— INSTRUCTIONS TO FOLLOW —
Return exactly the lines of the records below, starting at the line that contains "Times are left" and ending at the line that contains "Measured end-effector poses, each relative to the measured", with both of those lines kept.

** DATA UNDER STUDY follows **

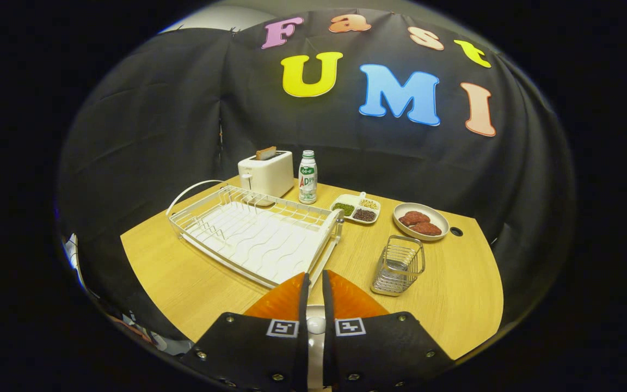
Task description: Take the plate from the dish rack, then take the spoon from the basket and place it into the plate.
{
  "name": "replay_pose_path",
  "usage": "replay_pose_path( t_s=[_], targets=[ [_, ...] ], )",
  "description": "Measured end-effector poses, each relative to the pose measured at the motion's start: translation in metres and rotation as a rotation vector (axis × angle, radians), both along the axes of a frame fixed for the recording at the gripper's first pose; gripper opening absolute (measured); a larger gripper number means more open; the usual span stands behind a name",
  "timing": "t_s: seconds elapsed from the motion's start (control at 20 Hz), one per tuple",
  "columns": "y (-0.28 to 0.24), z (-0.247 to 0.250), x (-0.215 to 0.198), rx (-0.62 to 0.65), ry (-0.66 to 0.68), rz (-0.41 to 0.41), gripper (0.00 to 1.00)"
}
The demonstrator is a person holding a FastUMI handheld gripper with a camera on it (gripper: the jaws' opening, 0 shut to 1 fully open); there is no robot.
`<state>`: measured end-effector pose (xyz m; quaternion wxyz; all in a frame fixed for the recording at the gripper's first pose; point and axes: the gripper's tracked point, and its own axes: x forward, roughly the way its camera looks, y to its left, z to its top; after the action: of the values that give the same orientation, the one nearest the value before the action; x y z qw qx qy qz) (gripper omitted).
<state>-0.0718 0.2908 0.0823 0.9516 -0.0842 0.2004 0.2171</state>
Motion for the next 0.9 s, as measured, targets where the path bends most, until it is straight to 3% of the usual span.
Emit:
replay_pose_path(
  t_s=[0.35, 0.5, 0.9],
  targets=[
    [0.004, -0.011, 0.003, 0.012, 0.039, 0.031, 0.16],
    [-0.009, -0.003, 0.006, 0.02, 0.02, 0.013, 0.37],
    [-0.078, 0.068, 0.023, 0.071, -0.133, -0.149, 0.37]
  ],
)
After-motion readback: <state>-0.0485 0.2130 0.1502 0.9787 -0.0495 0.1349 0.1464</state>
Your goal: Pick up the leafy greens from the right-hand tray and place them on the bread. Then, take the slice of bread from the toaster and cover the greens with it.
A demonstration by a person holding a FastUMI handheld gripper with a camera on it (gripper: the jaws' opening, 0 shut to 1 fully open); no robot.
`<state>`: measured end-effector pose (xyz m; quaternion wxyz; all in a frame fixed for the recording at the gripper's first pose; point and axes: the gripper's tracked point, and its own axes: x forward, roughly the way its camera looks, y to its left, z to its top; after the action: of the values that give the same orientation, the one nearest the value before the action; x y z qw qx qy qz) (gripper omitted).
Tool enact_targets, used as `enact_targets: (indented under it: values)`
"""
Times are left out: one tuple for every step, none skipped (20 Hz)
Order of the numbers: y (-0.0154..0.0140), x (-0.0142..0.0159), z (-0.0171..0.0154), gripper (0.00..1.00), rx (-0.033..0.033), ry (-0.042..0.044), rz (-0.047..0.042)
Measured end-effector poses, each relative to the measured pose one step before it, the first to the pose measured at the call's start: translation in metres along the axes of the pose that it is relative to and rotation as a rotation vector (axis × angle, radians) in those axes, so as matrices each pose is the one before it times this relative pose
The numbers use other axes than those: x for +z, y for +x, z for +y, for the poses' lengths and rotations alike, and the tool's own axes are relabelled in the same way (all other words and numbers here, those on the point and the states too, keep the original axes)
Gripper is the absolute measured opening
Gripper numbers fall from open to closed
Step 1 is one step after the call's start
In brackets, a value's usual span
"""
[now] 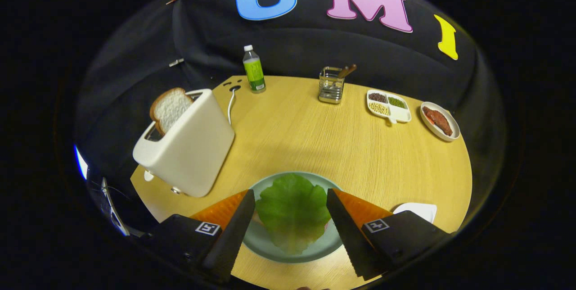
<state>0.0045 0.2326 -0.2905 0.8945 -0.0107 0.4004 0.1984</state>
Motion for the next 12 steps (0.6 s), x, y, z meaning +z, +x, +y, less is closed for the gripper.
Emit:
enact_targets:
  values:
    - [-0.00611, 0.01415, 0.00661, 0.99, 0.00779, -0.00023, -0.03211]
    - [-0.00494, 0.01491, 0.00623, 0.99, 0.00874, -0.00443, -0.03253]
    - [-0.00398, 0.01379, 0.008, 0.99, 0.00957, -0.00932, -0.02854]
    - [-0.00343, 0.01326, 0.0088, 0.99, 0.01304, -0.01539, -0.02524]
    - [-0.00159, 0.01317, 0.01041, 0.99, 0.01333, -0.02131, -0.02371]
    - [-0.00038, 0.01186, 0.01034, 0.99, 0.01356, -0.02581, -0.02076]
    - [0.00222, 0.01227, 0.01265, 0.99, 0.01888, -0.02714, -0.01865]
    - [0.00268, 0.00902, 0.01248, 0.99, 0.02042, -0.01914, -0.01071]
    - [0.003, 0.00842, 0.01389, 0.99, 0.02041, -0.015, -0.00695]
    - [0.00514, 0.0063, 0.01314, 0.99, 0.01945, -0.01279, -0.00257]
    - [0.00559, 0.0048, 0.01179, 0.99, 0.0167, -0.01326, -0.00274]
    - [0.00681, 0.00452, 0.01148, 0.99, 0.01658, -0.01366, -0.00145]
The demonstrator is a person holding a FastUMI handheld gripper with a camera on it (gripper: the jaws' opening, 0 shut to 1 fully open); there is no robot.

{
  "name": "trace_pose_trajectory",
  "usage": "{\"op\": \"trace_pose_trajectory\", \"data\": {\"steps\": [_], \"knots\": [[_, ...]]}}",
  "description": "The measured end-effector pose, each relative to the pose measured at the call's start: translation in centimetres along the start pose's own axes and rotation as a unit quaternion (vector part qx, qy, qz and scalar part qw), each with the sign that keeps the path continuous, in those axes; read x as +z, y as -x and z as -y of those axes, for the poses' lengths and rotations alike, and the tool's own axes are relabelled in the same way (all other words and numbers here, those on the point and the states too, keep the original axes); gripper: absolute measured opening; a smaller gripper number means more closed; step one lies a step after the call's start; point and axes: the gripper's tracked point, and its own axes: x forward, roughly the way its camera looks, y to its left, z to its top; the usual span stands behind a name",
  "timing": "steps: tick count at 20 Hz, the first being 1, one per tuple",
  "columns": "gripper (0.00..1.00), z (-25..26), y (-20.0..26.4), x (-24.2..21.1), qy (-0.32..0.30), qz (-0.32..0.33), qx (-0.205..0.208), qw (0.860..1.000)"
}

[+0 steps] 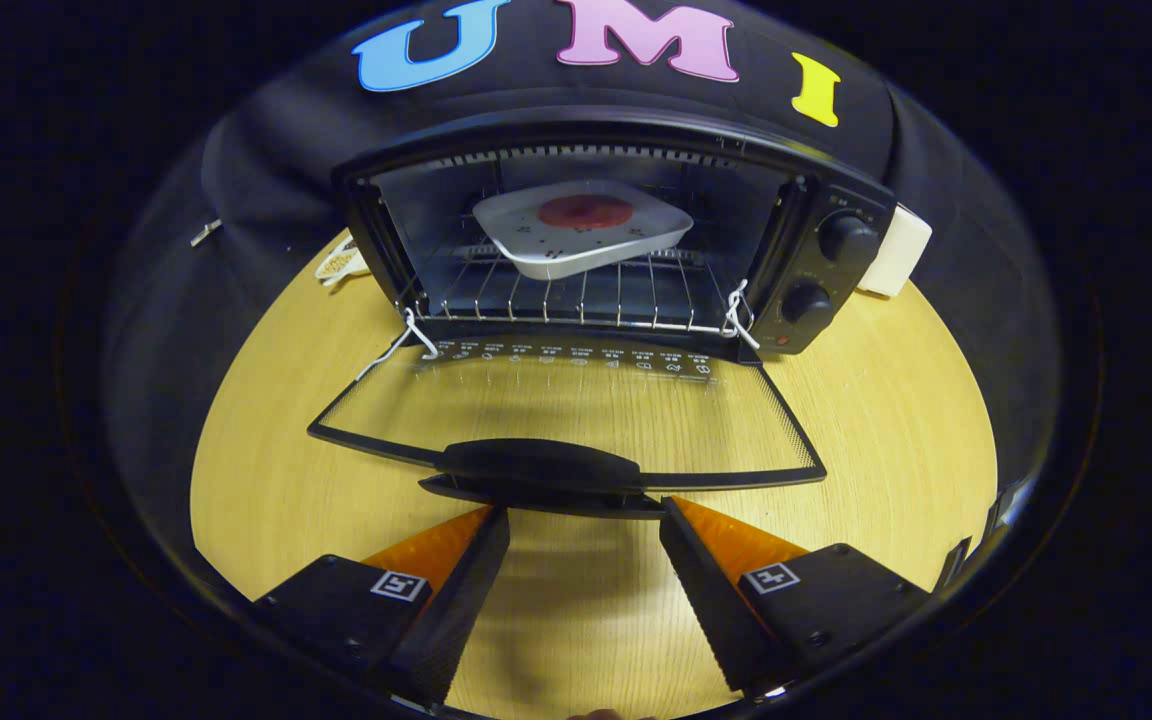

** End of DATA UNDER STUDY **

— EXERCISE RESPONSE —
Times are left out: one tuple for every step, none skipped (20 Hz)
Order of the numbers: y (-0.0154..0.0140), x (-0.0142..0.0159), z (-0.0171..0.0154), gripper (0.00..1.00), rx (-0.033..0.033), ry (-0.042..0.044), rz (-0.047..0.042)
Measured end-effector poses, each relative to the measured pose one step before it, the first to the pose measured at the call's start: translation in metres along the axes of the pose that it is relative to and rotation as a rotation vector (axis × angle, radians) in those axes, so as matrices each pose is the one before it times this relative pose

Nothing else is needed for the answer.